Michael Wolff’s sensational new book on the early days of the Trump administration is riddled with errors and dubiously sourced claims.
Here’s what The Daily Caller has found so far:
1. The most striking portrait of Wolff’s carelessness in checking basic facts occurs in the early chapters of the book where he misspells a CNN political analyst’s name, misidentifies the position commerce secretary Wilbur Ross was nominated for at the time, and places a reporter at a restaurant he says he has never been to.
Via WashPost’s @MarkBerman: This page in Wolff’s book has 3 errors. @HilaryRosen‘s name is misspelled. Wilbur Ross was the commerce nominee, not labor. And Berman says he’s never been to this restaurant. pic.twitter.com/tRqxmU3Sct
— Brian Stelter (@brianstelter) January 5, 2018
2. Wolff parroted a claim that the president once skipped a meeting with Senate Majority Leader Mitch McConnell in order to get a haircut. Washington Post White House reporter Ashley Parker noted several journalists heard the claim, “but no one wrote it bc every source w first-hand knowledge said it simply wasn’t true.”
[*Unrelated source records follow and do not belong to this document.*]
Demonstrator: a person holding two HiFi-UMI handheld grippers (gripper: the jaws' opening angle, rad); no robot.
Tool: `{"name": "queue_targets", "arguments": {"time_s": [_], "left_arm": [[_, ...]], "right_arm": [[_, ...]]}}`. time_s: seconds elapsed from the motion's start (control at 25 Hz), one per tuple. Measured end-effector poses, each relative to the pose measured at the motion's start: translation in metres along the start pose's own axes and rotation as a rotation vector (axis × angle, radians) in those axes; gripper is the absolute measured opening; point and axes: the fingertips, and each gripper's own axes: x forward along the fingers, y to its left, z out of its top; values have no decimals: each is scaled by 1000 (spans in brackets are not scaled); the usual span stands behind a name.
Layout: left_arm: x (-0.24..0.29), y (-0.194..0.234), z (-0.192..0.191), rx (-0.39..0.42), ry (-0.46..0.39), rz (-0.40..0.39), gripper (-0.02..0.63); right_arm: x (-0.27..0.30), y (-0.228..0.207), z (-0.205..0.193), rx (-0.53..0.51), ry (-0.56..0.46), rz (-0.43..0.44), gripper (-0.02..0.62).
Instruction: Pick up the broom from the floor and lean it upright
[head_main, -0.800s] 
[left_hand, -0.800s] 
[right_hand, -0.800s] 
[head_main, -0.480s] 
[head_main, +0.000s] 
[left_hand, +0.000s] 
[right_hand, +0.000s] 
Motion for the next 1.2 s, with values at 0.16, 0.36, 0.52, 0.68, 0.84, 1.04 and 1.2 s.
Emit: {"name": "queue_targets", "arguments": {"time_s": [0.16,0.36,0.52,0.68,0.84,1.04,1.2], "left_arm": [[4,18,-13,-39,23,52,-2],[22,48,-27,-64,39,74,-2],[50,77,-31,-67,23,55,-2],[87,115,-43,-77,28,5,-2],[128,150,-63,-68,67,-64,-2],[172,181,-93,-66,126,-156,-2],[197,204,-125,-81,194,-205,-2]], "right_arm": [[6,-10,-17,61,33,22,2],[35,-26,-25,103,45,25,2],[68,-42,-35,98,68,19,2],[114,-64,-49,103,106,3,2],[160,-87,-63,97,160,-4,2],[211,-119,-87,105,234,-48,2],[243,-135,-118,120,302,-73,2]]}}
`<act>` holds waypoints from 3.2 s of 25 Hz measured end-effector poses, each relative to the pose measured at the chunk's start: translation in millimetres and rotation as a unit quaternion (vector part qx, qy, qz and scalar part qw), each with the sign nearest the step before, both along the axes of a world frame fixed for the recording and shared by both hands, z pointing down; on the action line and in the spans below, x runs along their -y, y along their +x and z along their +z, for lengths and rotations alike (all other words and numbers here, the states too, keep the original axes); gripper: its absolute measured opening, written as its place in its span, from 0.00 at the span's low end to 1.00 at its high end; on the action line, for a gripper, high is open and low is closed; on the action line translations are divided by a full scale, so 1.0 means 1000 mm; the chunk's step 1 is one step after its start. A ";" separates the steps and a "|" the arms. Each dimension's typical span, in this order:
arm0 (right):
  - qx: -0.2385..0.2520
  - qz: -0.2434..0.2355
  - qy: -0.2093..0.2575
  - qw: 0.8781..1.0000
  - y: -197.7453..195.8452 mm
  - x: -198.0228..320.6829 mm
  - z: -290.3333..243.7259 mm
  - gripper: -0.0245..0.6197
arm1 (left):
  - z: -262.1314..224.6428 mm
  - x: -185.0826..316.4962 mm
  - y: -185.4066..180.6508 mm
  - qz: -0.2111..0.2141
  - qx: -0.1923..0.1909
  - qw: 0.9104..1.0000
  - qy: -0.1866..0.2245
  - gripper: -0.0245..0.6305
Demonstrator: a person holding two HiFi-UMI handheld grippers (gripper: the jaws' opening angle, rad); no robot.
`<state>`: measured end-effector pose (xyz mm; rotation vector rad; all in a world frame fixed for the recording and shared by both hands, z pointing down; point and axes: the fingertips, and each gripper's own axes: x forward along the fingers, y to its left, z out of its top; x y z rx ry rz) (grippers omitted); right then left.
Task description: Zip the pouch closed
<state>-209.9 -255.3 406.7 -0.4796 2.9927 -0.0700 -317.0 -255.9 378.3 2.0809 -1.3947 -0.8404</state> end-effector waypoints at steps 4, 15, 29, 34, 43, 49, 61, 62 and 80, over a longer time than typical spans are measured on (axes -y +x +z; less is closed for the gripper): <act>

McConnell’s chief of staff Don Stewart followed up on Parker’s tweet, saying the incident absolutely had not happened.
3. Wolff printed an unsubstantiated claim that Trump had no idea who former House speaker John Boehner was after the election. Trump, however, has tweeted about the former House speaker seven times since July 28, 2011 referencing ongoing political events.
I’m not buying that @realDonaldTrump didn’t know who Boehner was. @DonaldJTrumpJr says they spent time together b4 election and he has tweeted about him 7 times in the last 6 years. pic.twitter.com/tDe9TaBaon
— Saagar Enjeti (@esaagar) January 3, 2018
Boehner even told a Stanford audience in April of 2016 that Trump was his “golfing and texting buddy.” Worse, Wolff claimed Boehner was forced to resign from intra-party strife four years earlier than he actually did so.
So, not only does Trump not knowing Boehner ring false, Wolff also writes that Boehner was forced out as speaker four years earlier than he actually was. pic.twitter.com/CEgu9287Qx
— Henry J. Gomez (@HenryJGomez) January 8, 2018
4. Wolff’s book claimed that CNN is the outlet which published in full the unsubstantiated salacious dossier on the president compiled by former British spy Christopher Steele. BuzzfeedNews is the outlet which published the dossier in January 2017.
5. White House press secretary Sarah Huckabee Sanders noted to reporters Thursday that Wolff printed communications director Hope Hicks’ age as 26 when she is actually 29.
6. Several persons included in the book have denied outright quotes attributed to them by Wolff in the book. Former UK prime minister Tony Blair said a supposed recreated conversation between him and Jared Kushner was “categorically absurd” and “simply untrue.” Several former Trump aides quoted at length in the book have vehemently denied quotes attributed to them, including former deputy chief of staff Katie Walsh and Breitbart chairman Steve Bannon.
7. Wolff appears to have gotten one of his own quotes wrong writing in one column that media-mogul Rupert Murdoch called the president a “fucking moron” and writing elsewhere that he said “fucking idiot.”
8. Wolff characterized counselor to the president Kellyanne Conway as a “small time pollster” never involved in a national campaign.” Pollster Kristen Soltis Anderson noted however that Conway in fact was involved in a number of major national corporate projects prior to joining the Trump 2016 campaign and previously was a national pollster for former House speaker Newt Gingrich.
Ok, I’m calling baloney on this. As a junior munchkin pollster, I remember being on major corporate projects @kellyannepolls led. She was a Gingrich 2012 pollster. “Small time” is insanely unfair and “never involved in a national campaign” is verifiably false. pic.twitter.com/fL0xhz1vRa
— Kristen Soltis Anderson (@KSoltisAnderson) January 5, 2018
Wolff’s sourcing note in an excerpt explains many of the myriad inaccuracies, saying, “Many of the accounts of what has happened in the Trump White House are in conflict with one another; many, in Trumpian fashion, are baldly untrue. These conflicts, and that looseness with the truth, if not with reality itself, are an elemental thread of the book.”
The author added, “Sometimes I have let the players offer their versions, in turn allowing the reader to judge them. In other instances I have, through a consistency in the accounts and through sources I have come to trust, settled on a version of events I believe to be true.”